Kabar baiknya, film ini masuk daftar wajib tonton di Toronto International Film Festival (TIFF) 2019. Festival ini memiliki tiga kategori, Discovery, Documentary, Midnight Madness. Gundala sendiri masuk dalam kategori terakhir.
Sentuhan lokal di tangan Jokan ditampilkan dengan apik. Mulai dari setting yang dekat dengan konflik masyarakat, khususnya kalangan bawah. Lingkungan tempat tinggal di dekat pabrik, kehidupan di pelabuhan, serta pasar dengan pedagang dan premannya.
Setting tentu didukung dengan konflik lokal dari semua peran yang terlibat dalam film.
Orangtua Sancaka diperankan oleh Rio Dewanto. Ia bekerja sebagai buruh pabrik dan tinggal di lingkungan rumah petak dengan penerangan seadanya.
Suatu hari, Ia dan para buruh melakukan aksi demo kepada bos pabrik. Namun hanya dua orang yang diperbolehkan masuk. Konflik pun dimulai. Kedua rekannya yang dipercaya untuk menyampaikan aspirasi kepada bos pabrik, malah berkhianat.
Mereka berbohong tak pulang 2 hari setelah pertemuan tersebut, sehingga menimbulkan hoax bahwa mereka ditahan oleh orang pabrik. Nyatanya, malah bersembunyi di rumah masing-masing.
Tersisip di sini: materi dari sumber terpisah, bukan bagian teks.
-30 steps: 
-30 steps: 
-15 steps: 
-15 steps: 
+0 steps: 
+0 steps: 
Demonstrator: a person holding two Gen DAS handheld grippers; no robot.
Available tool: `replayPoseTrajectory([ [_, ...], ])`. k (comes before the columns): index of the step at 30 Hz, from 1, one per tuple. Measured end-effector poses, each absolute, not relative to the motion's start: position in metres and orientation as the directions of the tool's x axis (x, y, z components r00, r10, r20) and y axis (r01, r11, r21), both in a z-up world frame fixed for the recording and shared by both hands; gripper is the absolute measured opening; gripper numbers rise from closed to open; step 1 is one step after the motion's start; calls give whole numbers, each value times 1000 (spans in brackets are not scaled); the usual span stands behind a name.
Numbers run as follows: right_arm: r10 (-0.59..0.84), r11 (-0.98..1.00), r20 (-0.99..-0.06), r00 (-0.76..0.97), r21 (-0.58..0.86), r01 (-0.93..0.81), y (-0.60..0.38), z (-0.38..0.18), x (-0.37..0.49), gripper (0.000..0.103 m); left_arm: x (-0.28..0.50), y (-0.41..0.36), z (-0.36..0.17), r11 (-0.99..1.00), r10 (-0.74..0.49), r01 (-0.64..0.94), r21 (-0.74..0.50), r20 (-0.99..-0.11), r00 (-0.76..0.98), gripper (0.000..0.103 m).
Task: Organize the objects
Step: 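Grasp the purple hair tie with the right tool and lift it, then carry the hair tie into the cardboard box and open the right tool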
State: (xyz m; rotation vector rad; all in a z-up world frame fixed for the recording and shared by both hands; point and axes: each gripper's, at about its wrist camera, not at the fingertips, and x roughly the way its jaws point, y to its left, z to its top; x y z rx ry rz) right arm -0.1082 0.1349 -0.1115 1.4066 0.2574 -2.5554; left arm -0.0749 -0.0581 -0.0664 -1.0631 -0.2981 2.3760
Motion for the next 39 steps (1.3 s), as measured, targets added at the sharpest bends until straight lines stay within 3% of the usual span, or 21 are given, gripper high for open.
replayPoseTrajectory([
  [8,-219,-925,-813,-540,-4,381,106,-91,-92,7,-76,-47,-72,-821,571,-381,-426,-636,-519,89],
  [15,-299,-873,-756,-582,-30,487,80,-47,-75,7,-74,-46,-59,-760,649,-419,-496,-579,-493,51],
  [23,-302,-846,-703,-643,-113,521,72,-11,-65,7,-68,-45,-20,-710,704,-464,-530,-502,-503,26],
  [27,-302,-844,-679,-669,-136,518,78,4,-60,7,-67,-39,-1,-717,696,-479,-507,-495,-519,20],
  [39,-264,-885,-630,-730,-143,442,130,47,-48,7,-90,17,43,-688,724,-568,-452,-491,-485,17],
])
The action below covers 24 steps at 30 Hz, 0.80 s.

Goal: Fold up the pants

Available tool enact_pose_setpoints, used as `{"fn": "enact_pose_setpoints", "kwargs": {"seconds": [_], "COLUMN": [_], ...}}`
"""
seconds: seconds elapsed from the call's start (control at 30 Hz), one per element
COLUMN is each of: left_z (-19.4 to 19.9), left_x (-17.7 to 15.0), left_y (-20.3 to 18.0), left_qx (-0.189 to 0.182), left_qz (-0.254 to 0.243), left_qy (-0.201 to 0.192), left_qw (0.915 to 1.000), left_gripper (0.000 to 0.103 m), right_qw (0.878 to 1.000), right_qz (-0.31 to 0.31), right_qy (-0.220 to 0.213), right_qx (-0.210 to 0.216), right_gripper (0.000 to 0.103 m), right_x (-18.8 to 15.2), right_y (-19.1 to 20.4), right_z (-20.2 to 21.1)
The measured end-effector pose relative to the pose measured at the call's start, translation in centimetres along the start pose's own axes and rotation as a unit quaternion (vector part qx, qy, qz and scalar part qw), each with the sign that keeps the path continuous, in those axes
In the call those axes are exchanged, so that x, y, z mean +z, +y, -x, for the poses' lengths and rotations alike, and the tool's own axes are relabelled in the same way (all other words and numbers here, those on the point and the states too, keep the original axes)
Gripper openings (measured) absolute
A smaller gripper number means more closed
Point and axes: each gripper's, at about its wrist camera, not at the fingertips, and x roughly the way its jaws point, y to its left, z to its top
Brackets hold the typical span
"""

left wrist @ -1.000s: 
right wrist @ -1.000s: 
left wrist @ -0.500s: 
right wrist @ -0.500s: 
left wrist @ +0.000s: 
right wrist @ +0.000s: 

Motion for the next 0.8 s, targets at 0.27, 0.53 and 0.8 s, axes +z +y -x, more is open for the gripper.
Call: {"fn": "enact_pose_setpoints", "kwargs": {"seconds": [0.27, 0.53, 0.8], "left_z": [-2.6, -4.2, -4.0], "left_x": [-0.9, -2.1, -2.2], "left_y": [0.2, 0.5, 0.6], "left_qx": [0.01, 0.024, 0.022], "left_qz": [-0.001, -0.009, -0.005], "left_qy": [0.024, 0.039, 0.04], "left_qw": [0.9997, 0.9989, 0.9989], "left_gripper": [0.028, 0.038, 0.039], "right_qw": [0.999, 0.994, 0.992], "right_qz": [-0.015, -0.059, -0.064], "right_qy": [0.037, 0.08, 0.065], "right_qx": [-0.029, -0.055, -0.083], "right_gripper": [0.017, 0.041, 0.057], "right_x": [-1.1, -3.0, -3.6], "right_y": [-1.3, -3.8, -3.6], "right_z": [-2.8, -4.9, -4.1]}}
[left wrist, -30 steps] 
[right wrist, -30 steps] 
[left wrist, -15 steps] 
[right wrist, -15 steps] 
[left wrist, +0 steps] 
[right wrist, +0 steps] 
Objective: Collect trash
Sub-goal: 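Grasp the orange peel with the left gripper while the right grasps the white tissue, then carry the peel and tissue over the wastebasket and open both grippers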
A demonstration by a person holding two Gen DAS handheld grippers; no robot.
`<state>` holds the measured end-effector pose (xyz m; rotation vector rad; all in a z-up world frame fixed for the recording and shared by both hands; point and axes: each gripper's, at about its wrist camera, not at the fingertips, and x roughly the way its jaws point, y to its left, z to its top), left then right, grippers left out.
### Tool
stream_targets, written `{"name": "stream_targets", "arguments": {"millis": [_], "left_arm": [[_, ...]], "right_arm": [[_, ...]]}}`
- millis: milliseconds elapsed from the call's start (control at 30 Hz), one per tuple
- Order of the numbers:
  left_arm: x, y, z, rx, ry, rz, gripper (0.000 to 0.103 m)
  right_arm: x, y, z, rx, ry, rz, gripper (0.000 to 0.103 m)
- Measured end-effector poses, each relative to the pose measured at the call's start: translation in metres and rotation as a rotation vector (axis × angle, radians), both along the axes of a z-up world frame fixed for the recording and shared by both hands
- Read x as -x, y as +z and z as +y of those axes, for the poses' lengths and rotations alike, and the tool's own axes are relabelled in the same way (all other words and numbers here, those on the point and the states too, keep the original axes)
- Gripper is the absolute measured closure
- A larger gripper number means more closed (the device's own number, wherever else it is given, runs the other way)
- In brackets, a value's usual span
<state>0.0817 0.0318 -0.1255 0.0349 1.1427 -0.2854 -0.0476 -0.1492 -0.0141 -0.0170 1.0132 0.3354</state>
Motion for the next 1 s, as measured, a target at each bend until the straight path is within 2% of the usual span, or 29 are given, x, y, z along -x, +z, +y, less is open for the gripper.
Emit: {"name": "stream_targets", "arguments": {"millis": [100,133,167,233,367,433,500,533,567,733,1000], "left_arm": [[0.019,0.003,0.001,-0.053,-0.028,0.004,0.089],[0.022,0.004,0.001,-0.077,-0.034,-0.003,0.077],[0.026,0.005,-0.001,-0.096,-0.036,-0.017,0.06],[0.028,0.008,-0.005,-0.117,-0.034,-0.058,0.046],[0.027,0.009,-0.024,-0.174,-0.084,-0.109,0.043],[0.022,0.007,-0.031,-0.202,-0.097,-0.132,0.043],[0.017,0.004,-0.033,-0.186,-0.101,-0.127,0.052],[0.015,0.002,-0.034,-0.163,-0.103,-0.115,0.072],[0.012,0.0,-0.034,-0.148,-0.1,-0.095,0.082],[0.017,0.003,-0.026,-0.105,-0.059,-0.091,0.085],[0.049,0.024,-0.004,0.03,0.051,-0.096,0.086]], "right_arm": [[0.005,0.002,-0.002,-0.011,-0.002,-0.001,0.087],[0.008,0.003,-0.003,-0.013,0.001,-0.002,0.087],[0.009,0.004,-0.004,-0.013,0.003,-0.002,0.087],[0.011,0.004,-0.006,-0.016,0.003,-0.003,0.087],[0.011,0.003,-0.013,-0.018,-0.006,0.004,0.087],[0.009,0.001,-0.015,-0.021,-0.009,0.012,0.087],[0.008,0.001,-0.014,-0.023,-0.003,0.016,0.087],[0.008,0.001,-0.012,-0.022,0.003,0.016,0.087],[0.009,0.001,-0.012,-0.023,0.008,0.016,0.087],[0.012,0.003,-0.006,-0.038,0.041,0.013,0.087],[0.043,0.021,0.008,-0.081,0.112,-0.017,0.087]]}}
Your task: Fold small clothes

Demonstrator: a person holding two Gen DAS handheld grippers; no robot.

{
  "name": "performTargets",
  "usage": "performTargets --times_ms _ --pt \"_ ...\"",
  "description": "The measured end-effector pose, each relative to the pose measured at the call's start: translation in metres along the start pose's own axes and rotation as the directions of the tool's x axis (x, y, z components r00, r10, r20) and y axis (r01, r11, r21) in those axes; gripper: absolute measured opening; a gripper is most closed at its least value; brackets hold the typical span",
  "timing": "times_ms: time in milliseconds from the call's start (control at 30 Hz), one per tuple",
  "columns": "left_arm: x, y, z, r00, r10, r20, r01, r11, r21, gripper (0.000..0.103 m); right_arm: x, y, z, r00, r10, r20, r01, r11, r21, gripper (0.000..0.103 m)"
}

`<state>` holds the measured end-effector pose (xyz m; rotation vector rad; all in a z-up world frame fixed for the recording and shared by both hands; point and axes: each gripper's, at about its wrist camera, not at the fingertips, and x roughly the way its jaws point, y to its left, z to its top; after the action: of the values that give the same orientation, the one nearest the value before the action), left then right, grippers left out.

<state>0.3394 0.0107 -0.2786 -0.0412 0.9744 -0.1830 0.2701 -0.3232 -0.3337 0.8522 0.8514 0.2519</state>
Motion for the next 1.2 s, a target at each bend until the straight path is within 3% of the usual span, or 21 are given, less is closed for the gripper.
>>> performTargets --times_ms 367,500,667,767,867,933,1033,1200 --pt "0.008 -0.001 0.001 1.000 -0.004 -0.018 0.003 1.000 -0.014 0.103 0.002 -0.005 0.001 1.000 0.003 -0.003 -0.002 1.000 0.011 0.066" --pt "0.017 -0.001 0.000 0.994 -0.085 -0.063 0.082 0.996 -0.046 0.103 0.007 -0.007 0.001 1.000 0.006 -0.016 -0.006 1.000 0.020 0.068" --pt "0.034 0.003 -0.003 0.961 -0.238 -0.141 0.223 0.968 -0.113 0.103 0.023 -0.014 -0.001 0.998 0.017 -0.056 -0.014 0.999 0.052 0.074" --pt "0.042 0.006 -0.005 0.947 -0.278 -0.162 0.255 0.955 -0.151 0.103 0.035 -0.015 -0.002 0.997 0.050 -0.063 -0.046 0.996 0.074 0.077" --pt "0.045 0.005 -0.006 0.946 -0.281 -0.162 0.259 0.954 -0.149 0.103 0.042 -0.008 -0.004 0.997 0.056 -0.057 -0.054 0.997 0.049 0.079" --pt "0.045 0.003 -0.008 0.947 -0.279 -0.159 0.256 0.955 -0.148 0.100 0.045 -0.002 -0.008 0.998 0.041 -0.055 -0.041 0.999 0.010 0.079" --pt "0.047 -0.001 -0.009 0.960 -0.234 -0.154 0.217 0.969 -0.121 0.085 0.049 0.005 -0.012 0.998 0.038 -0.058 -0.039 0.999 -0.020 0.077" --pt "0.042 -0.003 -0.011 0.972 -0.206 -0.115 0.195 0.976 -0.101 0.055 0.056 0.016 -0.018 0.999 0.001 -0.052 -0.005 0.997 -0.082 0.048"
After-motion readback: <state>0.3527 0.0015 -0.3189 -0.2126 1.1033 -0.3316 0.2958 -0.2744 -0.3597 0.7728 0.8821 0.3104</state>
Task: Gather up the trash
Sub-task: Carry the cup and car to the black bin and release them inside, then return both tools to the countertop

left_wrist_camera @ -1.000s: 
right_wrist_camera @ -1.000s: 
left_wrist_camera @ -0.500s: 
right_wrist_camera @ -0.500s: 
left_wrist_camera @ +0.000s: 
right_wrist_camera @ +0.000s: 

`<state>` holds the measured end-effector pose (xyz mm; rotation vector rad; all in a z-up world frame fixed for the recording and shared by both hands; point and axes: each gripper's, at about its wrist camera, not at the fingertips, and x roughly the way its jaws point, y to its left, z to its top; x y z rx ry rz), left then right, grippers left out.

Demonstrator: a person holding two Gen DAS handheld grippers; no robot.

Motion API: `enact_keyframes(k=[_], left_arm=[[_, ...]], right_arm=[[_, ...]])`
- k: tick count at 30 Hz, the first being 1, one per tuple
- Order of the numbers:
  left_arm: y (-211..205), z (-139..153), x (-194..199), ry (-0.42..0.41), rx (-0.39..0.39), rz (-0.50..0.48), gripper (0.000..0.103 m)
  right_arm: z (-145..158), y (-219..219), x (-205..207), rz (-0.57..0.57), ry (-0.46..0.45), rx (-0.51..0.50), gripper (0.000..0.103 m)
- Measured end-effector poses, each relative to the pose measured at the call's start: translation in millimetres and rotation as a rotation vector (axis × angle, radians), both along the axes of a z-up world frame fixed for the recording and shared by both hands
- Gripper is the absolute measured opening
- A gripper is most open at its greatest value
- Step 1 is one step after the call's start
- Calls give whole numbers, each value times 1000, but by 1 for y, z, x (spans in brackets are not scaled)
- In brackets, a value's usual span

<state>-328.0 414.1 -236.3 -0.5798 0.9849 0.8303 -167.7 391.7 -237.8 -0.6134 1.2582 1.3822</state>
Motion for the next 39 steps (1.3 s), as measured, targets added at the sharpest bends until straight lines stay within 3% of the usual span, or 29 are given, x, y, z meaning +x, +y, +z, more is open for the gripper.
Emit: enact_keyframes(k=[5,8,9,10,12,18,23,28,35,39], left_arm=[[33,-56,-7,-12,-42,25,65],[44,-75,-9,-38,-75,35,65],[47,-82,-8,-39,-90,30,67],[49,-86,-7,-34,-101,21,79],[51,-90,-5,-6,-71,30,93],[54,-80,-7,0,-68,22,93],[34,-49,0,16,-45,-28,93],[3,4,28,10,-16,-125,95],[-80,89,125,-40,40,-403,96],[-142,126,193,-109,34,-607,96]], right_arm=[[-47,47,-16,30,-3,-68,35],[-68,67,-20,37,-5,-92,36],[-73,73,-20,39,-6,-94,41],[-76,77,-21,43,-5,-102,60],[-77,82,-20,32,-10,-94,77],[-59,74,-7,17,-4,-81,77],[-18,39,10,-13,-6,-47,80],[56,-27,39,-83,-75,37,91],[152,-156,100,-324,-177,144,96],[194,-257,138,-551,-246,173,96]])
Kejadian seperti ini terjadi karena persoalan ekonomi, sehingga kita bisa ‘dibayar’ oleh siapa saja yang mempunyai cuan bahkan untuk menghilangkan nyawa seseorang.
Apakah ini dibenarkan? Seberapa banyak uang yang kita dapat sehingga mampu berkhianat?
Mereka yang mempunyai uang bisa membayar petugas medis. Ini terjadi saat serum anti amoral akan dibagikan pada semua ibu hamil. Di keramaian para ibu hamil yang mengantri untuk disuntikkan serum tersebut, tiba-tiba tiga orang lelaki memberi tip pada petugas. Tujuannya agar istri mereka didahulukan untuk dilayani. Fenomena ini lumrah kita temui.
Ketakutan akan uang juga nampak pada peran wakil rakyat. Mereka ini tunduk pada yang punya ‘uang’. Posisi yang seharusnya diyakini oleh rakyat sebagai penyambung lidah kini sudah dianggap merperkaya diri sendiri.
Meski peran itu tidak ditujukan pada semua wakil rakyat, ibaratnya karena nila setitik rusak susu sebelanga.
Fenomena memalukan ini sebenarnya sudah sering dipublikasi media. Kabar terakhir, anggota dewan ini ramai-ramai melakukan korupsi.
Detik.com menyebutkan bahwa wakil rakyat kembali dijerat. Teranyar, tak hanya satu atau dua, tapi serombongan anggota DPRD Kota Malang ditetapkan KPK sebagai tersangka.
Kategori film yang bisa dinikmati ini beragam, selain nilai-nilai sosial yang bisa dijadikan pembelajaran estetika hingga bagian paling teknikal. Secara umum, ada yang memuji bagaimana film ini bisa di produksi hingga dinikmati oleh penontonnya. Manjadi gerbang utama munculnya superhero lokal produksi Bumilangit Cinematic Universe atau BCU.
Biasa gelagat netizen, respon negatif juga diberikan oleh mereka yang kurang puas.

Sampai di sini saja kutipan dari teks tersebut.